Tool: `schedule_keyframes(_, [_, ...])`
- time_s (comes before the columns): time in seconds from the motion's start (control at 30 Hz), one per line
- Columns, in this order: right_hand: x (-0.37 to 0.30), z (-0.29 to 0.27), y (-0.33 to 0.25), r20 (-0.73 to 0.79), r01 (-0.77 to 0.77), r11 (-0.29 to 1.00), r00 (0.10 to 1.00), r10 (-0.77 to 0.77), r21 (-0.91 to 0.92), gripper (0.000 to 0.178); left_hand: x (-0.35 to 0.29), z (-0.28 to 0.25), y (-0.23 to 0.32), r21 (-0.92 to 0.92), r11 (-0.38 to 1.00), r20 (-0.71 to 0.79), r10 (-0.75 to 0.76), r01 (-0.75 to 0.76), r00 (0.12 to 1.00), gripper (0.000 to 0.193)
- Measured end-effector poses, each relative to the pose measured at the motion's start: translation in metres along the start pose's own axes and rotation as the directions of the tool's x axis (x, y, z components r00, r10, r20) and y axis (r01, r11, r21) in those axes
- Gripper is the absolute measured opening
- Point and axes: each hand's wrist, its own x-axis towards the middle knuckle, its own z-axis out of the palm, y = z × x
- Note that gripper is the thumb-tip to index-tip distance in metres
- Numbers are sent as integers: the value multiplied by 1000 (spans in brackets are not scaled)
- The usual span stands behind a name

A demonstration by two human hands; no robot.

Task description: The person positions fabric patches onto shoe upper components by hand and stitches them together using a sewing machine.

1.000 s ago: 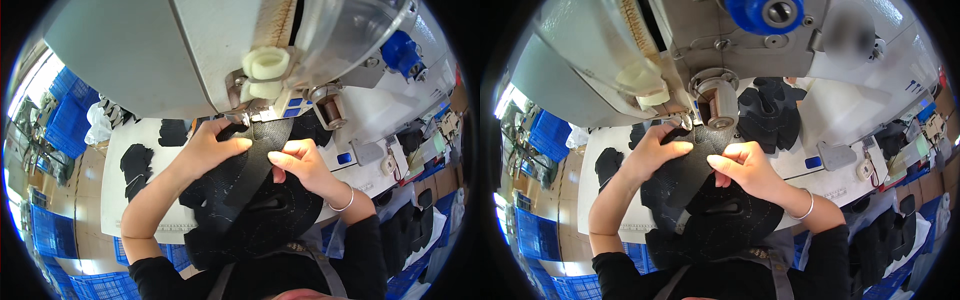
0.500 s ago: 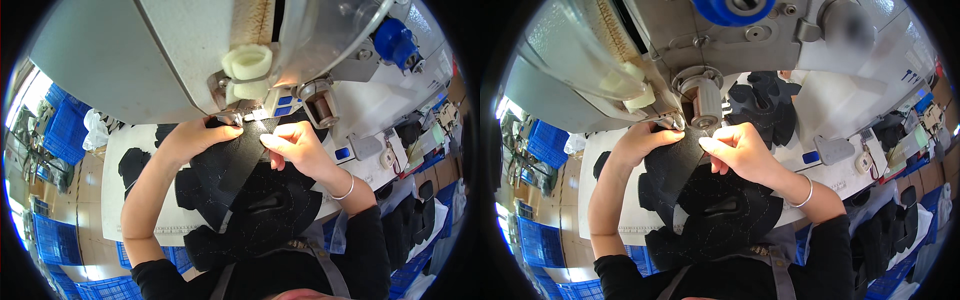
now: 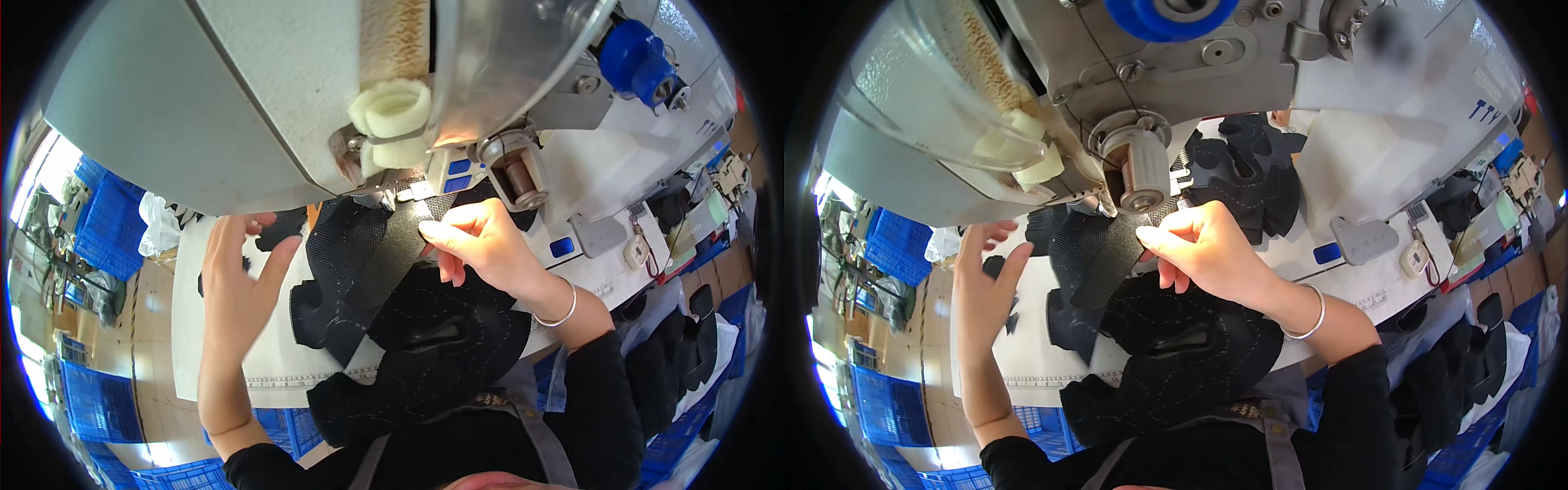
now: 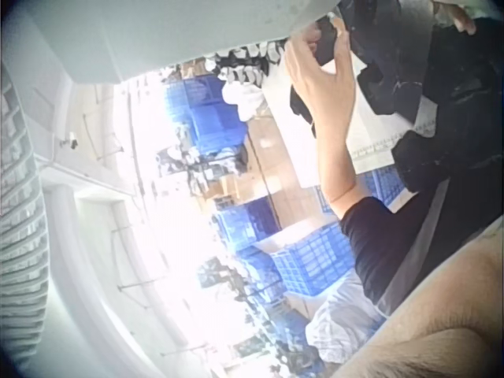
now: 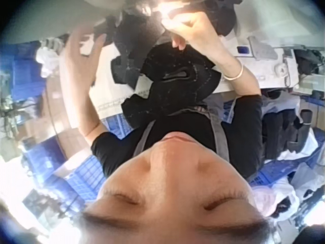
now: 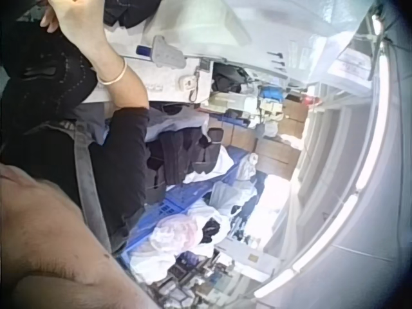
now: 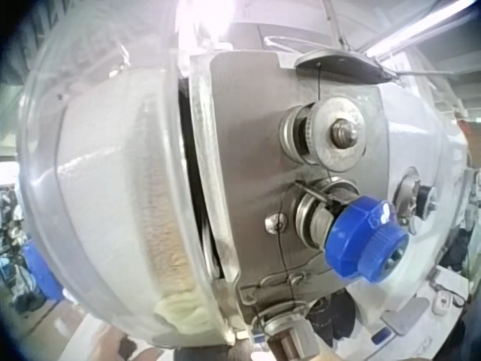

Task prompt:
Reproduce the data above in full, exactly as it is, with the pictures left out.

Reply:
Tool: `schedule_keyframes(_, [_, ...])`
- time_s (comes before the columns): time in seconds from the motion's start (control at 30 Hz), one per line
- Columns, in this order: right_hand: x (-0.37 to 0.30), z (-0.29 to 0.27), y (-0.33 to 0.25), r20 (-0.73 to 0.79), r01 (-0.77 to 0.77), r11 (-0.29 to 1.00), r00 (0.10 to 1.00), r10 (-0.77 to 0.77), r21 (-0.91 to 0.92), gripper (0.000 to 0.178); left_hand: x (-0.35 to 0.29), z (-0.28 to 0.25), y (-0.23 to 0.32), r21 (-0.92 to 0.92), r11 (-0.38 to 1.00), r20 (-0.71 to 0.79), r10 (-0.75 to 0.76), r01 (-0.75 to 0.76), r00 (0.12 to 1.00), gripper (0.000 to 0.193)
- Measured end-effector poses, each relative to the pose measured at the motion's start: translation in metres along the start pose's own axes and rotation as the directions of the tool's x axis (x, y, z components r00, r10, r20) and y axis (r01, r11, r21) in those axes
- Gripper is the absolute measured opening
- Point and axes: each hand's wrist, its own x-axis towards the middle knuckle, its own z-axis out of the palm, y = z × x
- Note that gripper is the thumb-tip to index-tip distance in metres
- Numbers are sent as integers: the value multiplied by 1000 (spans in brackets are not scaled)
- The usual span stands behind a name

A demonstration by two human hands; no robot.

Task description: The person positions fabric patches onto shoe upper components by hand and stitches them together using a sewing machine.

1.000 s ago: 
0.500 s ago: 
now: 
now: 
now: 
now: 
now: 

The work on this exercise is now complete.